- **Work instruction**
Please copy all of the entries exactly, but drop every picture.
[Opening Records for the task section]
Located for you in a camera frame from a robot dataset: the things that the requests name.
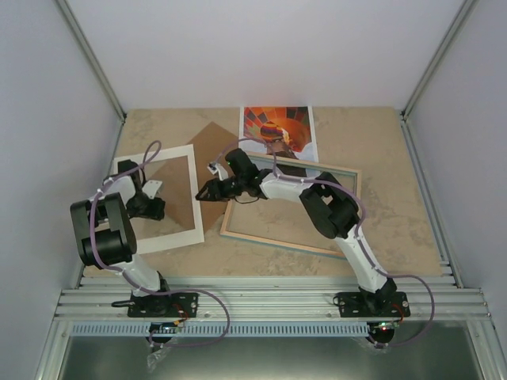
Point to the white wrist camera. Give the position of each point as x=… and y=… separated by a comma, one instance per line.
x=152, y=188
x=218, y=170

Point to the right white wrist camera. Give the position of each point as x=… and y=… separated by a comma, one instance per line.
x=218, y=170

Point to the right small circuit board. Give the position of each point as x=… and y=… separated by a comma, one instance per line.
x=386, y=325

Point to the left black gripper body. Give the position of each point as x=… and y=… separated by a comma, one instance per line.
x=145, y=210

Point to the white mat board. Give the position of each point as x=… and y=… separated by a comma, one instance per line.
x=151, y=238

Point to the grey slotted cable duct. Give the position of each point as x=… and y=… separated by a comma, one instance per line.
x=212, y=329

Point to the left small circuit board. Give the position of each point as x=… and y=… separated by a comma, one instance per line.
x=168, y=327

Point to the clear plastic bag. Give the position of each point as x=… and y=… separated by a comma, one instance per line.
x=155, y=357

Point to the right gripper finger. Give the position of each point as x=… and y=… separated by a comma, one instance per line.
x=211, y=187
x=206, y=197

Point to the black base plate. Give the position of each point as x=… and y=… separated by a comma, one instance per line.
x=178, y=305
x=357, y=304

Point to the blue wooden picture frame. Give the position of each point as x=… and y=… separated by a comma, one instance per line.
x=233, y=225

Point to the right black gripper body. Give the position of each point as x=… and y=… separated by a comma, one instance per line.
x=230, y=191

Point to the right aluminium corner post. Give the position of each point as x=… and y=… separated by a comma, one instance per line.
x=465, y=10

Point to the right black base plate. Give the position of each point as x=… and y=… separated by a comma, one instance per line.
x=357, y=304

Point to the aluminium corner post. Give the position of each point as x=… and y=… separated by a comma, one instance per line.
x=86, y=49
x=465, y=10

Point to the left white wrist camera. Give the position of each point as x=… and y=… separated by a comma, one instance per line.
x=152, y=188

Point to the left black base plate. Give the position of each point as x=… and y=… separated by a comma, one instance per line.
x=178, y=305

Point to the hot air balloon photo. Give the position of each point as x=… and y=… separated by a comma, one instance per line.
x=288, y=131

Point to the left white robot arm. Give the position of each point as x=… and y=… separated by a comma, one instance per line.
x=104, y=233

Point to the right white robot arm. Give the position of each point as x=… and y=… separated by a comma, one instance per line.
x=334, y=211

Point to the left aluminium corner post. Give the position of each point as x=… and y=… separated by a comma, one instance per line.
x=86, y=49

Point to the aluminium rail base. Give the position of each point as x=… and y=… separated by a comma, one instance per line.
x=274, y=298

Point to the clear plastic sheet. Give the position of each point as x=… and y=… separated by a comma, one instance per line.
x=289, y=213

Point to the small circuit board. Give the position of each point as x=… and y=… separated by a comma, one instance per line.
x=168, y=327
x=386, y=325
[Closing Records for the task section]
- **Your response**
Located for you in a camera frame from a robot dataset: the things that the requests name.
Point to the white wrist camera. Give the position of each point as x=… and y=… separated by a comma, one instance per line.
x=152, y=188
x=218, y=170

Point to the right white wrist camera. Give the position of each point as x=… and y=… separated by a comma, one instance per line.
x=218, y=170

Point to the right small circuit board. Give the position of each point as x=… and y=… separated by a comma, one instance per line.
x=386, y=325

Point to the left black gripper body. Give the position of each point as x=… and y=… separated by a comma, one instance per line.
x=145, y=210

Point to the white mat board. Give the position of each point as x=… and y=… separated by a comma, one instance per line.
x=151, y=238

Point to the grey slotted cable duct. Give the position of each point as x=… and y=… separated by a comma, one instance per line.
x=212, y=329

Point to the left small circuit board. Give the position of each point as x=… and y=… separated by a comma, one instance per line.
x=168, y=327

Point to the clear plastic bag. Give the position of each point as x=… and y=… separated by a comma, one instance per line.
x=155, y=357

Point to the right gripper finger. Give the position of each point as x=… and y=… separated by a comma, one instance per line.
x=211, y=187
x=206, y=197

Point to the black base plate. Give the position of each point as x=… and y=… separated by a comma, one instance per line.
x=178, y=305
x=357, y=304

Point to the blue wooden picture frame. Give the position of each point as x=… and y=… separated by a comma, one instance per line.
x=233, y=225

Point to the right black gripper body. Give the position of each point as x=… and y=… separated by a comma, one instance per line.
x=230, y=191

Point to the right aluminium corner post. Give the position of each point as x=… and y=… separated by a comma, one instance per line.
x=465, y=10

Point to the right black base plate. Give the position of each point as x=… and y=… separated by a comma, one instance per line.
x=357, y=304

Point to the aluminium corner post. Give the position of each point as x=… and y=… separated by a comma, one instance per line.
x=86, y=49
x=465, y=10

Point to the left white wrist camera. Give the position of each point as x=… and y=… separated by a comma, one instance per line.
x=152, y=188

Point to the left black base plate. Give the position of each point as x=… and y=… separated by a comma, one instance per line.
x=178, y=305

Point to the hot air balloon photo. Give the position of each point as x=… and y=… separated by a comma, one instance per line.
x=288, y=131

Point to the left white robot arm. Give the position of each point as x=… and y=… separated by a comma, one instance per line.
x=104, y=233

Point to the right white robot arm. Give the position of each point as x=… and y=… separated by a comma, one instance per line.
x=334, y=211

Point to the left aluminium corner post. Give the position of each point as x=… and y=… separated by a comma, one instance per line.
x=86, y=49

Point to the aluminium rail base. Give the position of each point as x=… and y=… separated by a comma, one instance per line.
x=274, y=298

Point to the clear plastic sheet. Give the position of each point as x=… and y=… separated by a comma, one instance per line.
x=289, y=213

Point to the small circuit board. Give the position of each point as x=… and y=… separated by a comma, one instance per line.
x=168, y=327
x=386, y=325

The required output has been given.